*WORK INSTRUCTIONS*: However many lines the data holds, transcribe them all exactly.

*EXERCISE DATA*:

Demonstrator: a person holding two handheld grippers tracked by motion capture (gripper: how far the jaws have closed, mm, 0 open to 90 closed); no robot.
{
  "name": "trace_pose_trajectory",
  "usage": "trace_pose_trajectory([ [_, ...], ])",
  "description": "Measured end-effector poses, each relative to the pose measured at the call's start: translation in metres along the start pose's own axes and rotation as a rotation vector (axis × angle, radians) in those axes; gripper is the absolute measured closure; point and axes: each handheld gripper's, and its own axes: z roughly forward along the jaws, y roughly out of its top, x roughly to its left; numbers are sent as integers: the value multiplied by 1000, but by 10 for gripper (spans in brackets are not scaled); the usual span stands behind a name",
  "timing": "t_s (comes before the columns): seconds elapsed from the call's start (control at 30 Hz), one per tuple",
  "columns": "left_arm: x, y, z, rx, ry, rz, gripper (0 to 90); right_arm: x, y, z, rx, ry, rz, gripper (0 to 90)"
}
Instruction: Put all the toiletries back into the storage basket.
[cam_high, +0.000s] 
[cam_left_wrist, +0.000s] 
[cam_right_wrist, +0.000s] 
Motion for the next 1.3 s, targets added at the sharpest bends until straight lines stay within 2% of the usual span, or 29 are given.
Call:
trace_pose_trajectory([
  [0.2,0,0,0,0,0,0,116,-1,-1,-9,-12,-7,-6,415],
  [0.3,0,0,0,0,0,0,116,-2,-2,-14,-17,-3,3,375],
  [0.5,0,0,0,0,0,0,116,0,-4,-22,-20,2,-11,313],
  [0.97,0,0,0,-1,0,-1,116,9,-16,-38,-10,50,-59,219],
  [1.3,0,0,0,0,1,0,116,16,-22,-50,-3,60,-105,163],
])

*ANSWER SECTION*:
Demonstrator: a person holding two handheld grippers tracked by motion capture (gripper: how far the jaws have closed, mm, 0 open to 90 closed); no robot.
{
  "name": "trace_pose_trajectory",
  "usage": "trace_pose_trajectory([ [_, ...], ])",
  "description": "Measured end-effector poses, each relative to the pose measured at the call's start: translation in metres along the start pose's own axes and rotation as a rotation vector (axis × angle, radians) in those axes; gripper is the absolute measured closure; point and axes: each handheld gripper's, and its own axes: z roughly forward along the jaws, y roughly out of its top, x roughly to its left; numbers are sent as integers: the value multiplied by 1000, but by 10 for gripper (spans in brackets are not scaled); the usual span stands behind a name",
  "timing": "t_s (comes before the columns): seconds elapsed from the call's start (control at 30 Hz), one per tuple",
  "columns": "left_arm: x, y, z, rx, ry, rz, gripper (0 to 90); right_arm: x, y, z, rx, ry, rz, gripper (0 to 90)"
}
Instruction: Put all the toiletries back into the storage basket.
[cam_high, +0.000s] 
[cam_left_wrist, +0.000s] 
[cam_right_wrist, +0.000s] 
Motion for the next 1.3 s, targets added at the sharpest bends until straight lines stay within 2% of the usual span, or 29 are given.
Call:
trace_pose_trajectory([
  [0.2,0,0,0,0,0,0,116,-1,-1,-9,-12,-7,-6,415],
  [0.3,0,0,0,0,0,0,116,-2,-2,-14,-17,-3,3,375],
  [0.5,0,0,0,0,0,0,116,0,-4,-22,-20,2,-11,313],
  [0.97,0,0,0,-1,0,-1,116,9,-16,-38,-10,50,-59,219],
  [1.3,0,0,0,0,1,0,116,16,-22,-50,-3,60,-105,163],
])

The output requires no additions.